Désormais en tête du général, Alexis Pinturault est toutefois loin d'avoir remporté le gros globe. Si la suite de la Coupe du monde est menacée, ça ne sera pas le cas des épreuves de vitesse de Kvitfjell, dont le directeur des épreuves masculines Markus Wagner a assuré la tenue. Avec un super-G et une descente au programme, nul doute que le week-end norvégien sied bien plus à Aleksander Aamodt Kilde qu'au Français, qui hésite encore à s'y rendre. "Avant Hinterstoder, c’était sûr que je devais y aller, parce qu’on devait finir dimanche, avec suffisamment de temps pour se reposer, explique-t-il. Mais là actuellement, c’est un peu moins sûr à cause du repos… Il faudrait que je parte demain ou mercredi, ça fait un jour de repos, un jour de voyage. Je dois discuter avec David Chastan."

Alexis Pinturault lors du géant à Hinterstoder le 2 mars 2020

Alexis Pinturault lors du géant à Hinterstoder le 2 mars 2020Getty Images

Depuis le début de sa carrière, le Tricolore ne s'est rendu qu'à une seule reprise en Norvège, en 2015. Il avait alors pris la 14e place d'un Super-G qui, il l'avoue lui-même, ne lui est pas favorable. "En temps normal, je n’y mettrais pas les pieds, explique le Français.

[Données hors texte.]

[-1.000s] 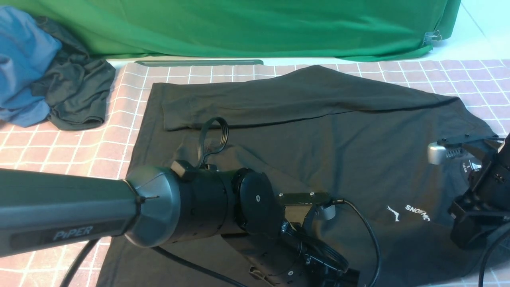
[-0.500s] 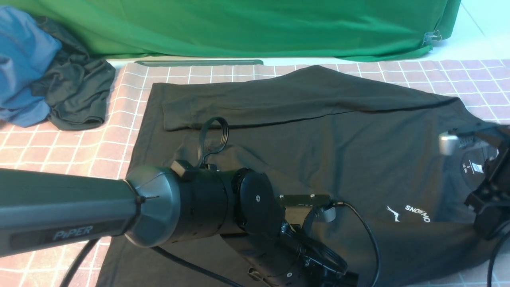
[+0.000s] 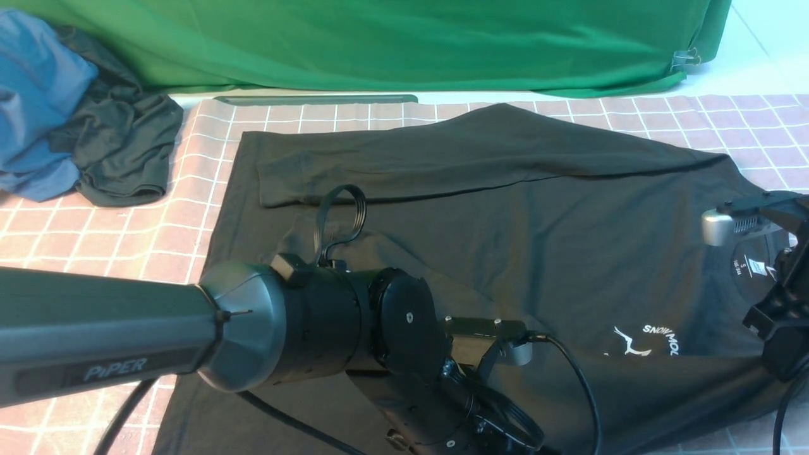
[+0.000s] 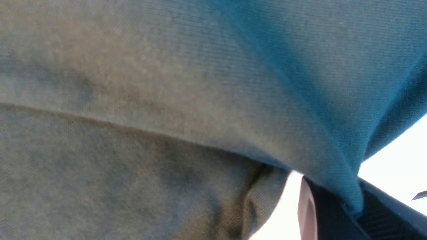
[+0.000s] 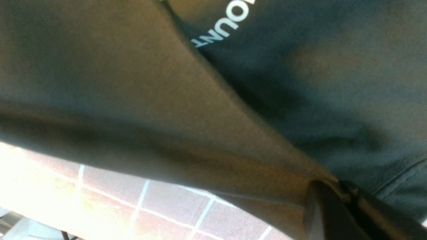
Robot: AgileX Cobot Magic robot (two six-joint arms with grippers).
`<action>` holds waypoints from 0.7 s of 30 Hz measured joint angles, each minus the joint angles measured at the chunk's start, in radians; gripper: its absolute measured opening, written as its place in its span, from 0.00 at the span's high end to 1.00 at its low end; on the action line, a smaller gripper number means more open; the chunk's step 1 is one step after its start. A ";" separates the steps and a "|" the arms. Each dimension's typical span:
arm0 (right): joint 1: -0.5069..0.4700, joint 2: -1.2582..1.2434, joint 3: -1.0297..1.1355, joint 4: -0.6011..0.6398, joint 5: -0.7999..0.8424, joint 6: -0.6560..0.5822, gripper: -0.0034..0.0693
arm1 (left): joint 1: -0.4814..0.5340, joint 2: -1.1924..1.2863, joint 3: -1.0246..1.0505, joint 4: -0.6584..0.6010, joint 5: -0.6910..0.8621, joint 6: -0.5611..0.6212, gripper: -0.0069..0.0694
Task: Fold a long-sleeved shirt over a pink coffee tablecloth.
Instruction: 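Fold the left side of the dark shirt inward over its body with the left gripper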
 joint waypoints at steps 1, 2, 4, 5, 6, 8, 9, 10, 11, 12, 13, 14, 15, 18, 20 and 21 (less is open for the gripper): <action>0.000 0.000 0.000 -0.002 -0.006 0.000 0.85 | 0.000 0.000 0.000 0.001 0.000 0.000 0.84; 0.000 0.000 0.000 -0.008 -0.013 0.000 0.83 | 0.000 0.000 0.000 0.004 0.000 0.000 0.83; 0.000 0.000 0.000 -0.029 -0.049 0.013 0.75 | 0.000 0.000 0.000 0.014 0.002 0.000 0.78; 0.000 0.000 0.000 -0.035 -0.064 0.023 0.69 | 0.000 0.000 0.000 0.014 0.006 -0.004 0.74; 0.000 0.000 0.000 -0.038 -0.076 0.032 0.65 | 0.000 -0.001 -0.001 0.014 0.015 -0.009 0.70; 0.000 0.000 0.000 -0.048 -0.090 0.050 0.55 | 0.003 -0.002 -0.009 0.023 0.050 -0.025 0.63; 0.000 0.000 -0.001 -0.055 -0.095 0.074 0.49 | 0.009 -0.008 -0.023 0.039 0.091 -0.049 0.59; 0.000 0.000 -0.001 -0.057 -0.095 0.074 0.48 | 0.012 -0.010 -0.025 0.043 0.105 -0.060 0.58; 0.000 0.000 -0.005 -0.064 -0.091 0.102 0.44 | 0.024 -0.025 -0.044 0.065 0.146 -0.098 0.56; 0.000 0.000 -0.011 -0.068 -0.080 0.118 0.42 | 0.039 -0.043 -0.058 0.096 0.176 -0.140 0.55; 0.000 0.000 -0.018 -0.070 -0.063 0.133 0.42 | 0.053 -0.066 -0.072 0.128 0.193 -0.175 0.54; 0.000 0.000 -0.024 -0.072 -0.047 0.142 0.43 | 0.063 -0.089 -0.085 0.158 0.201 -0.199 0.54; 0.000 -0.004 -0.030 -0.075 -0.032 0.152 0.45 | 0.084 -0.127 -0.103 0.204 0.204 -0.252 0.55; 0.000 -0.030 -0.030 -0.076 -0.023 0.160 0.53 | 0.138 -0.196 -0.138 0.329 0.196 -0.385 0.62; -0.001 -0.101 -0.030 -0.078 -0.020 0.178 0.66 | 0.246 -0.255 -0.210 0.463 0.201 -0.528 0.76; -0.001 -0.134 -0.030 -0.077 -0.025 0.181 0.70 | 0.303 -0.256 -0.244 0.488 0.205 -0.551 0.81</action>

Ce n’est pas un super-G à ma convenance". Mais à quelques semaines de la fin de la saison, l'heure n'est plus à l'impasse. Elle est, a minima, à la réflexion. "Vu le contexte actuel, ça serait peut-être bête de ne pas tenter cette chance, avoue-t-il. On va voir, on va en discuter." S'il semble que le Tricolore devrait bien s'y rendre, sa décision pourrait bien dépendre de la tenue ou non des épreuves à Kranjska Gora et des finales de Cortina. En cas d'annulation, le Français n'aurait plus le choix. Tout se jouerait en Norvège.